The onus had fallen to him. She leaned back in her chair, arms crossed over the sea of black material dotted with gold and ornaments of jewels and metals dangling across her chest, and she waited.
************
This was the scene that played out a few minutes ago as I met with one of my professors for the first time. We have discussed doing and independent study for the Fall semester, but today was the first time we sat and worked through what would be covered. After leaving her office forty-five minutes later, all I can say is that it probably would have been prudent of me to say NO.
In all seriousness, I am very excited about studying Thomas Mann with her this semester. She is a revered member of the UTD faculty, and I am exceedingly fortunate that she has taken enough interest in my studies to do this with me. Mann is her area of expertise, and I believe she is truly excited to immerse me in her idol. My wariness comes from the fact that Mann is incapable of writing with brevity. For instance, his brother, Heinrich, wrote an essay that attacked Thomas, criticizing him for his political leanings.

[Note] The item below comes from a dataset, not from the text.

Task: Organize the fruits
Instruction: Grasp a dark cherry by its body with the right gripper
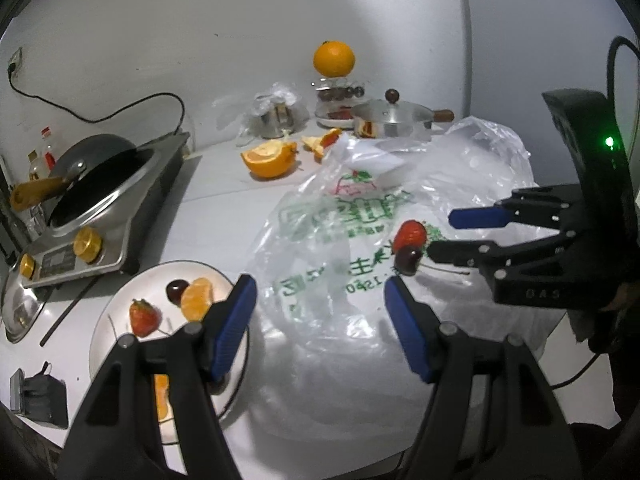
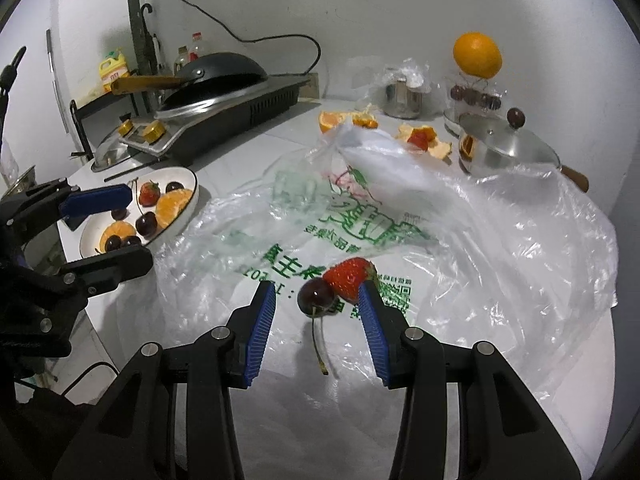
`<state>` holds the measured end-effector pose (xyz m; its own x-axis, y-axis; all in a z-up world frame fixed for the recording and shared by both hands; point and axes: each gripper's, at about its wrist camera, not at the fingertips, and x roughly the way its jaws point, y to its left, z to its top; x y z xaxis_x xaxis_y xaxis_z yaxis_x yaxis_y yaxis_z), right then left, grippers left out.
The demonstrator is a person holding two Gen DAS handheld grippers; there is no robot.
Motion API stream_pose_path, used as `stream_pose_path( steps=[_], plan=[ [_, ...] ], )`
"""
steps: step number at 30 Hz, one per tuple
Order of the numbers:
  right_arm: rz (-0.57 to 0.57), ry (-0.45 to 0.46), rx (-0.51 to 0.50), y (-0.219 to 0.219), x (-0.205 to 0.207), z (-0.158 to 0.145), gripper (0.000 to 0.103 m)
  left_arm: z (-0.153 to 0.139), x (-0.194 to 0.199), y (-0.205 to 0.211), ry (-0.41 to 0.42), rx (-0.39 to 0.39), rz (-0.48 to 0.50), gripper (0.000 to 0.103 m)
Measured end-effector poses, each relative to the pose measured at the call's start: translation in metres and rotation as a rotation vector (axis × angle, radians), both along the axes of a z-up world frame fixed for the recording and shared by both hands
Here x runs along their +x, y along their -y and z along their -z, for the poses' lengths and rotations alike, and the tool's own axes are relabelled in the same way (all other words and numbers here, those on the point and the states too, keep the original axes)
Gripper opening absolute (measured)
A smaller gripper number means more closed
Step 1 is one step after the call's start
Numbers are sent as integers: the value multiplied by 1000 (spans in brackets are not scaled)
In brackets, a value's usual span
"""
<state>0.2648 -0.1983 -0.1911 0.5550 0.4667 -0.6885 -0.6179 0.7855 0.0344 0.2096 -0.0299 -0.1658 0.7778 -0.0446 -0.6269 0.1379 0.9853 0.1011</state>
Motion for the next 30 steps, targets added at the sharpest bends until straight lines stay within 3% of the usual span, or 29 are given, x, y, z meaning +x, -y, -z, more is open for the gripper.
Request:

Heinrich's essay was ten or less pages - a standard length for such a thing - so Thomas immediately sets out to write an essay in response. He does so, but his spans 700+ pages. She gave me a few works to begin with, but even this handful is already somewhere in the ballpark of 3o00 pages! Maybe next semester I can study a cartoonist or something.
Michael, you're a great writer. I'd really like to read some of the book you're working on.